In the interest of full disclosure, I won’t leave this information to the end: I have already revealed my white-trash-royalty heritage, so of course I am related to Pocahontas. Not by blood — John Rolfe’s brother, Henry, is in my direct ancestral line, so Matoaka (as she is more properly called) would be a many-times-great grand aunt by marriage. It was common practice for the Powhatan peoples to have many names, and to use them based on context. Matoaka was her birth name, meaning “Bright Stream Between the Hills”, and which they did not use among the English. Pocahontas was apparently a childhood nickname meaning “Playful One”.

So, let’s get right to it: the story is nearly entirely nonsense, made up of tales concocted by Smith to enhance his personal reputation, and then romanticized by a dozen hacks selling visions of “noble savages” and “manifest destiny”.

Disney’s Pocahontas originated with a director vaguely pondering ideas and running cross an image of Princess Tigerlily from Peter Pan. This image is about as culturally sensitive as anything from the ’50s — perhaps a minor step up from the Cleveland Indians’ logo. Indeed, as far as Barthesian myths go, the Pocahontas story is already a whopper larger than any Disney could concoct: an important element of the lore clothing the Wille zur Macht realities of our national origin story.

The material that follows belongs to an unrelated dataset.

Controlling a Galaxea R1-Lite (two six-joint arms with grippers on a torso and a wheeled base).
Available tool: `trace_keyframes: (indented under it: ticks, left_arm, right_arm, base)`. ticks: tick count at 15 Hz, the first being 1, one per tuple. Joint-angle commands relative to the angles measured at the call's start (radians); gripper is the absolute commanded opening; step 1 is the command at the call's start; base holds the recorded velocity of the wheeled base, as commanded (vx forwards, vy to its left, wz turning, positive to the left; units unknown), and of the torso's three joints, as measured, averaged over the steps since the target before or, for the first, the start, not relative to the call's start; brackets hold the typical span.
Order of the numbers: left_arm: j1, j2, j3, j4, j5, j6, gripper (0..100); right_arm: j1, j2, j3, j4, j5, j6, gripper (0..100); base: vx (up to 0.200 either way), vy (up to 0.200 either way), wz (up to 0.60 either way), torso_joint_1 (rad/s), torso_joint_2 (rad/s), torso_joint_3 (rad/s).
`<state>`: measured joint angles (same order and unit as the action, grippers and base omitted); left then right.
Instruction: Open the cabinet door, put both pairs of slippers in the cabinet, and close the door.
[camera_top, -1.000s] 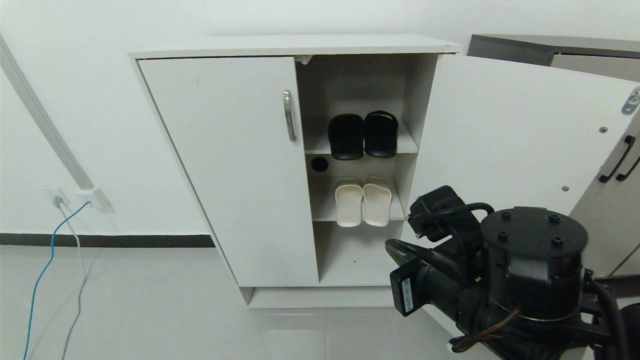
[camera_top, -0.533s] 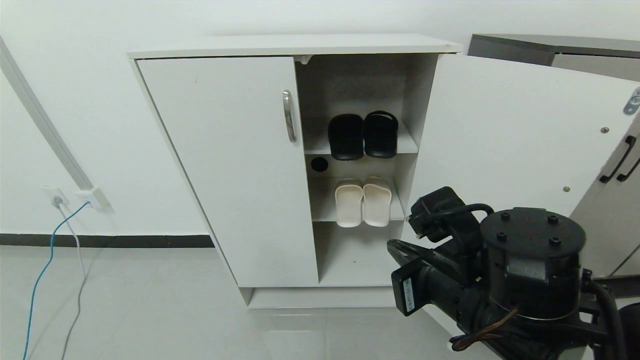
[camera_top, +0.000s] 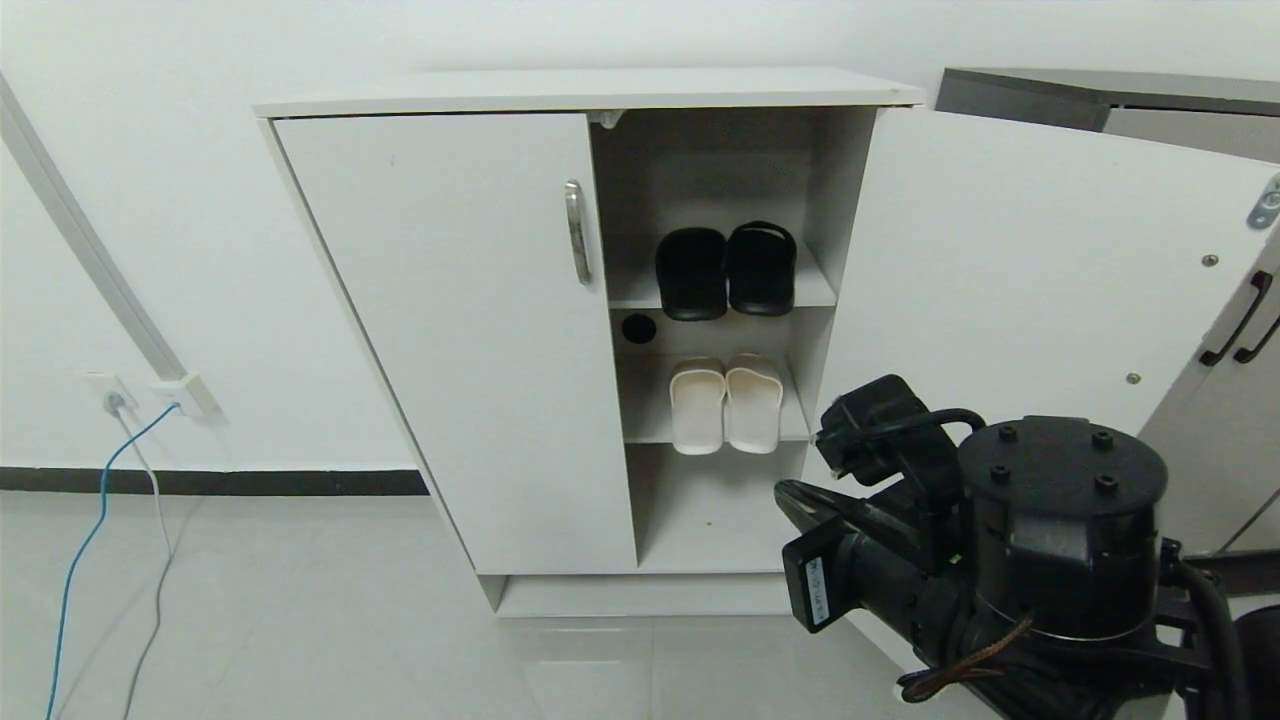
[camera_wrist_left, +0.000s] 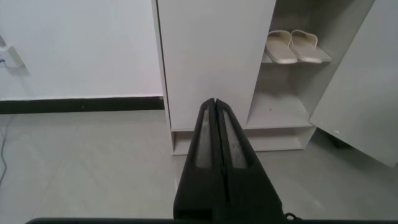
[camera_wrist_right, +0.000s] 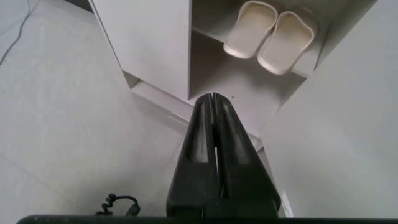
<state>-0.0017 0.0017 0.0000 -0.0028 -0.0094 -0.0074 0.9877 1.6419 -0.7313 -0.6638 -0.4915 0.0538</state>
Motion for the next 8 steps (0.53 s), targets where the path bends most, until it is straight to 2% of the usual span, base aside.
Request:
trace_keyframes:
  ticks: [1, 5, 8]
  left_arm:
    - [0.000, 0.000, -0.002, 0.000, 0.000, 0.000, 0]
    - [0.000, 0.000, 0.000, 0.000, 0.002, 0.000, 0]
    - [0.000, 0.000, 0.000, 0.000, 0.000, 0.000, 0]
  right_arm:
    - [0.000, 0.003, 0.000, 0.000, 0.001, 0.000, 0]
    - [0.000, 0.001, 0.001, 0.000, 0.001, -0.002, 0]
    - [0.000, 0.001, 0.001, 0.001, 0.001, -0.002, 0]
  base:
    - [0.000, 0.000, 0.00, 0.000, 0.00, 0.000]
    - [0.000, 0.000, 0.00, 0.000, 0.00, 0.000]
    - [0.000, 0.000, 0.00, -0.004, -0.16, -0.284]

That Disney tries to smooth out the edges of this story draws flak as political correctness, but the fact they touch it at all is something anyone who cares about historicity will decry. But I’ll note Disney is far from alone in the repeated retreading of this malarkey — again, as with most of their efforts, they chose a subject often retold. But attempts to restore the facts long predate this version, so the animation studio had to deliberately reach back for a version less rooted in history.

The central problem seems to be — once again — that Disney’s goal, repeating the success of their romantic epic, Beauty and the Beast, did not couple well with their subject, a repeatedly embellished tall tale about the origin of the United States. As usual, their choice of methods to solve this round-peg-square-hole problem is to get a large hammer and beat the entire works into jelly.

The historical facts are hard to find, but I’ll relate what I can. Even Smith never said he had anything but a friendly relationship with Matoaka. She was around 10 years old at the time, and even by 17th century standards, that would have been wildly inappropriate. Smith told nearly the same story he did about Matoaka concerning his execution being prevented among the Hungarian Turks; it was apparently a favorite of his, with details cribbed from popular contemporary moral tales of faithful Christians prevailing through harrowing events: the maiden interposing her own body between Smith and his would-be executioner. He related the Turkish version in his book, True Travels

Next, the English kidnapped and held Matoaka for three years, used her to ransom prisoners back from Powhatan, but still didn’t release her when this had been accomplished. In a very real Stockholm-Syndrome scenario, she refused to return to her people when, at last given the chance, was baptized Rebecca, and subsequently married John Rolfe. Their union finally cooled the tensions between the natives and the colonists, at least for a while.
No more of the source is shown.